■ **PROBLEM TO WORK ON**
The answer must consist of every record below, reproduced exactly.

■ **AVAILABLE RECORDS**
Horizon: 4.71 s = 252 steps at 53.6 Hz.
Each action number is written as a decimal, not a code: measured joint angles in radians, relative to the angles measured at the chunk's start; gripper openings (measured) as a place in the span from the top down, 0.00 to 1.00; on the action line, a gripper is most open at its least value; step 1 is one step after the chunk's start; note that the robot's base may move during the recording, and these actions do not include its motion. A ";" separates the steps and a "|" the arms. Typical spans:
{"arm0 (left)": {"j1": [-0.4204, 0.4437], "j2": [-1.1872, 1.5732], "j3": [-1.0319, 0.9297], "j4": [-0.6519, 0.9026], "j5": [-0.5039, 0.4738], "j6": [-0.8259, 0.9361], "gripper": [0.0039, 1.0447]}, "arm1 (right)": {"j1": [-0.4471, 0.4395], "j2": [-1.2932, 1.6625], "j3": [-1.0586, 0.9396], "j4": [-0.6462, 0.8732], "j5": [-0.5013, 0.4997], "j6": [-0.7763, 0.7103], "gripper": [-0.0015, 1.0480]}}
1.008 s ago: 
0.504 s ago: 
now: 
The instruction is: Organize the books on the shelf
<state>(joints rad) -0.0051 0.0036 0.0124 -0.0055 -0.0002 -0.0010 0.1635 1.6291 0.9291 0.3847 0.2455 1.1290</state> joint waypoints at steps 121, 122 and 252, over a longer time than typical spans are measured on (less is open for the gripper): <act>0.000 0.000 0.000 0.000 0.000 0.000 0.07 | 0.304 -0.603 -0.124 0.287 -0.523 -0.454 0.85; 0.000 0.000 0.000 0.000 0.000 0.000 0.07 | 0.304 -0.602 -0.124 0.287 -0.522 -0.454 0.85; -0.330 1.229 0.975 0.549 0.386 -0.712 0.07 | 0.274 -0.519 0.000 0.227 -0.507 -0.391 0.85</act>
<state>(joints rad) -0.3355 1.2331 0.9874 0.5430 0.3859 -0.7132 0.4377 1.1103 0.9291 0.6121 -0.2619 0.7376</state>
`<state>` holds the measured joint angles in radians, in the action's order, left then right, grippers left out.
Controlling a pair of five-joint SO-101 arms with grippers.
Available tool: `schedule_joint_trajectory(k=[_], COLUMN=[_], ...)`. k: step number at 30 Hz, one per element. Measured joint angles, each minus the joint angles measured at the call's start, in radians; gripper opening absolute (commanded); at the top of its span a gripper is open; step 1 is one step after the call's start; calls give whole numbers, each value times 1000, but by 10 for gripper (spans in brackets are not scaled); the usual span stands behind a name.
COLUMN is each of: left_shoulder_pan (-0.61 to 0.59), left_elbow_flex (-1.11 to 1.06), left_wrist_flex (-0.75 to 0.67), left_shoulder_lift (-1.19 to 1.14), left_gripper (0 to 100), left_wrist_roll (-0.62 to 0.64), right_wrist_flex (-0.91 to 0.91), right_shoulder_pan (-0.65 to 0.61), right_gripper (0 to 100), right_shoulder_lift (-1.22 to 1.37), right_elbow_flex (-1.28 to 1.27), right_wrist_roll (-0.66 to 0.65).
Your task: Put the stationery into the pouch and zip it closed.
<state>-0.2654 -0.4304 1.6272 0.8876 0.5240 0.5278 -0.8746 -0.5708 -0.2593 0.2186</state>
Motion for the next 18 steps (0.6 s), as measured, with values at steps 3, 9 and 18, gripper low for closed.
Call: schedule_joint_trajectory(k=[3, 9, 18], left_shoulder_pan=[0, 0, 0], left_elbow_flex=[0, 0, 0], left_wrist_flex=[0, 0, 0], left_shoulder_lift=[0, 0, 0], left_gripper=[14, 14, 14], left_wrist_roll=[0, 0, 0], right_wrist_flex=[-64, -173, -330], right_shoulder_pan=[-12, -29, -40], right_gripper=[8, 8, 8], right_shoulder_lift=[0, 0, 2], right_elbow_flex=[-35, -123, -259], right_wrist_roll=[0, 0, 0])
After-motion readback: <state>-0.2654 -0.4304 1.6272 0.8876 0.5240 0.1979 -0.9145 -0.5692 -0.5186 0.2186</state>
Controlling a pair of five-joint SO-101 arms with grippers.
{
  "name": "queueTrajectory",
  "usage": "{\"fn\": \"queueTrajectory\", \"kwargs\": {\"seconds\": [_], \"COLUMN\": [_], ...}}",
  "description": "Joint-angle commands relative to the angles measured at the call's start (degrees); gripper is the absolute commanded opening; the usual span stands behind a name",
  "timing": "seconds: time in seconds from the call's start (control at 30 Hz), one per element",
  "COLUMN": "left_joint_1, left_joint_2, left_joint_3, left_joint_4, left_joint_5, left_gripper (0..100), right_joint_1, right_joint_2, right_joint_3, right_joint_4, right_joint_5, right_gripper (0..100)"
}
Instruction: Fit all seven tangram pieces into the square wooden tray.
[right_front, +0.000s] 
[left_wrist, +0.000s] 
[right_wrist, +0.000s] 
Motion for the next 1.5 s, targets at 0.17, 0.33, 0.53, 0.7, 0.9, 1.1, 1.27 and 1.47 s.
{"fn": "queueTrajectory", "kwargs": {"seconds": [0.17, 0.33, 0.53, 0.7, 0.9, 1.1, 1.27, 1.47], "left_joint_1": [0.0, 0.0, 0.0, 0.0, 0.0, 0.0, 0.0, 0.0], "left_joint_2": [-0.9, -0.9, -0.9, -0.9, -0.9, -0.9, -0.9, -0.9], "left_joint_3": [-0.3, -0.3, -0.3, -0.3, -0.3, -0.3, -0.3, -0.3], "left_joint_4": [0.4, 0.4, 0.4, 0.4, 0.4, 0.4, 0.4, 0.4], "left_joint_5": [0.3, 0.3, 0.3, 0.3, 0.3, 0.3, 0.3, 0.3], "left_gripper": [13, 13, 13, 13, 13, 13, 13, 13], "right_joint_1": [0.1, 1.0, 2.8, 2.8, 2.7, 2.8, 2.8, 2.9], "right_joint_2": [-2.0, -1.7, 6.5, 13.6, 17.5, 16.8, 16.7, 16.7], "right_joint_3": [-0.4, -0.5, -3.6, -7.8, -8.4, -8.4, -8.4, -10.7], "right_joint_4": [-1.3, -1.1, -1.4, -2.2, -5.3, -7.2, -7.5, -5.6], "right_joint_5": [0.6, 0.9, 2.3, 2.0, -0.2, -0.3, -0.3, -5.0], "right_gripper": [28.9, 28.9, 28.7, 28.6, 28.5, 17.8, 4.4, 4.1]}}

■ **TASK RESPONSE**
Horizon: 4.71 s = 252 steps at 53.6 Hz.
Each action number is written as a decimal, not a code: measured joint angles in radians, relative to the angles measured at the chunk's start; gripper openings (measured) as a place in the span from the top down, 0.00 to 1.00; on the action line, a gripper is most open at its least value; step 1 is one step after the chunk's start; note that the robot's base may move during the recording, and these actions do not include its motion. A ";" separates the steps and a "|" the arms. Typical spans:
{"arm0 (left)": {"j1": [-0.4204, 0.4437], "j2": [-1.1872, 1.5732], "j3": [-1.0319, 0.9297], "j4": [-0.6519, 0.9026], "j5": [-0.5039, 0.4738], "j6": [-0.8259, 0.9361], "gripper": [0.0039, 1.0447]}, "arm1 (right)": {"j1": [-0.4471, 0.4395], "j2": [-1.2932, 1.6625], "j3": [-1.0586, 0.9396], "j4": [-0.6462, 0.8732], "j5": [-0.5013, 0.4997], "j6": [-0.7763, 0.7103], "gripper": [-0.0015, 1.0480]}}
1.008 s ago: 
0.504 s ago: 
now: 
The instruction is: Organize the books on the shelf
<state>(joints rad) -0.0051 0.0036 0.0124 -0.0055 -0.0002 -0.0010 0.1635 1.6291 0.9291 0.3847 0.2455 1.1290</state> joint waypoints at steps 121, 122 and 252, over a longer time than typical spans are measured on (less is open for the gripper): <act>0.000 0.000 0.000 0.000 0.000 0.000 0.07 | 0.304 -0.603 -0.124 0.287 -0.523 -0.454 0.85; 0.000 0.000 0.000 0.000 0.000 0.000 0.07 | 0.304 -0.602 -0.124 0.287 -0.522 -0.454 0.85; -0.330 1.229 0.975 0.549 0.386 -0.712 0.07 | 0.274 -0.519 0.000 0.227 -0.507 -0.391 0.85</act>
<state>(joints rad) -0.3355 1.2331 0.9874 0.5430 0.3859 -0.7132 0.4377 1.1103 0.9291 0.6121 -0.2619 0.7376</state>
`<state>` holds the measured joint angles in radians, in the action's order, left then right, grippers left out.
Controlling a pair of five-joint SO-101 arms with grippers.
Available tool: `schedule_joint_trajectory(k=[_], COLUMN=[_], ...)`. k: step number at 30 Hz, one per element. Measured joint angles, each minus the joint angles measured at the call's start, in radians; gripper opening absolute (commanded); at the top of its span a gripper is open; step 1 is one step after the call's start; calls give whole numbers, each value times 1000, but by 10 for gripper (spans in brackets are not scaled); the usual span stands behind a name.
COLUMN is each of: left_shoulder_pan (-0.61 to 0.59), left_elbow_flex (-1.11 to 1.06), left_wrist_flex (-0.75 to 0.67), left_shoulder_lift (-1.19 to 1.14), left_gripper (0 to 100), left_wrist_roll (-0.62 to 0.64), right_wrist_flex (-0.91 to 0.91), right_shoulder_pan (-0.65 to 0.61), right_gripper (0 to 100), right_shoulder_lift (-1.22 to 1.37), right_elbow_flex (-1.28 to 1.27), right_wrist_roll (-0.66 to 0.65).
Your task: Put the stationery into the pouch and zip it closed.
<state>-0.2654 -0.4304 1.6272 0.8876 0.5240 0.5278 -0.8746 -0.5708 -0.2593 0.2186</state>
Motion for the next 18 steps (0.6 s), as measured, with values at steps 3, 9 and 18, gripper low for closed.
Call: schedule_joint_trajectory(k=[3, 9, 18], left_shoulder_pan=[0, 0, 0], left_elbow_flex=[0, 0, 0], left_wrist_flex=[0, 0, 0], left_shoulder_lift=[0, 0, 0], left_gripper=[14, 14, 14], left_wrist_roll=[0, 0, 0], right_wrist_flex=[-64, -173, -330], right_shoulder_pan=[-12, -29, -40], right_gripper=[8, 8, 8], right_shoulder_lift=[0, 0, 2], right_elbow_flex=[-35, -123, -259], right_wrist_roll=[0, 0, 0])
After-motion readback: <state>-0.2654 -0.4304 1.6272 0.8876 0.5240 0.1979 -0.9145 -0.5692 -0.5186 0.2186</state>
Controlling a pair of five-joint SO-101 arms with grippers.
{
  "name": "queueTrajectory",
  "usage": "{\"fn\": \"queueTrajectory\", \"kwargs\": {\"seconds\": [_], \"COLUMN\": [_], ...}}",
  "description": "Joint-angle commands relative to the angles measured at the call's start (degrees); gripper is the absolute commanded opening; the usual span stands behind a name",
  "timing": "seconds: time in seconds from the call's start (control at 30 Hz), one per element",
  "COLUMN": "left_joint_1, left_joint_2, left_joint_3, left_joint_4, left_joint_5, left_gripper (0..100), right_joint_1, right_joint_2, right_joint_3, right_joint_4, right_joint_5, right_gripper (0..100)"
}
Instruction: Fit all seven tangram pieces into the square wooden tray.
[right_front, +0.000s] 
[left_wrist, +0.000s] 
[right_wrist, +0.000s] 
Motion for the next 1.5 s, targets at 0.17, 0.33, 0.53, 0.7, 0.9, 1.1, 1.27 and 1.47 s.
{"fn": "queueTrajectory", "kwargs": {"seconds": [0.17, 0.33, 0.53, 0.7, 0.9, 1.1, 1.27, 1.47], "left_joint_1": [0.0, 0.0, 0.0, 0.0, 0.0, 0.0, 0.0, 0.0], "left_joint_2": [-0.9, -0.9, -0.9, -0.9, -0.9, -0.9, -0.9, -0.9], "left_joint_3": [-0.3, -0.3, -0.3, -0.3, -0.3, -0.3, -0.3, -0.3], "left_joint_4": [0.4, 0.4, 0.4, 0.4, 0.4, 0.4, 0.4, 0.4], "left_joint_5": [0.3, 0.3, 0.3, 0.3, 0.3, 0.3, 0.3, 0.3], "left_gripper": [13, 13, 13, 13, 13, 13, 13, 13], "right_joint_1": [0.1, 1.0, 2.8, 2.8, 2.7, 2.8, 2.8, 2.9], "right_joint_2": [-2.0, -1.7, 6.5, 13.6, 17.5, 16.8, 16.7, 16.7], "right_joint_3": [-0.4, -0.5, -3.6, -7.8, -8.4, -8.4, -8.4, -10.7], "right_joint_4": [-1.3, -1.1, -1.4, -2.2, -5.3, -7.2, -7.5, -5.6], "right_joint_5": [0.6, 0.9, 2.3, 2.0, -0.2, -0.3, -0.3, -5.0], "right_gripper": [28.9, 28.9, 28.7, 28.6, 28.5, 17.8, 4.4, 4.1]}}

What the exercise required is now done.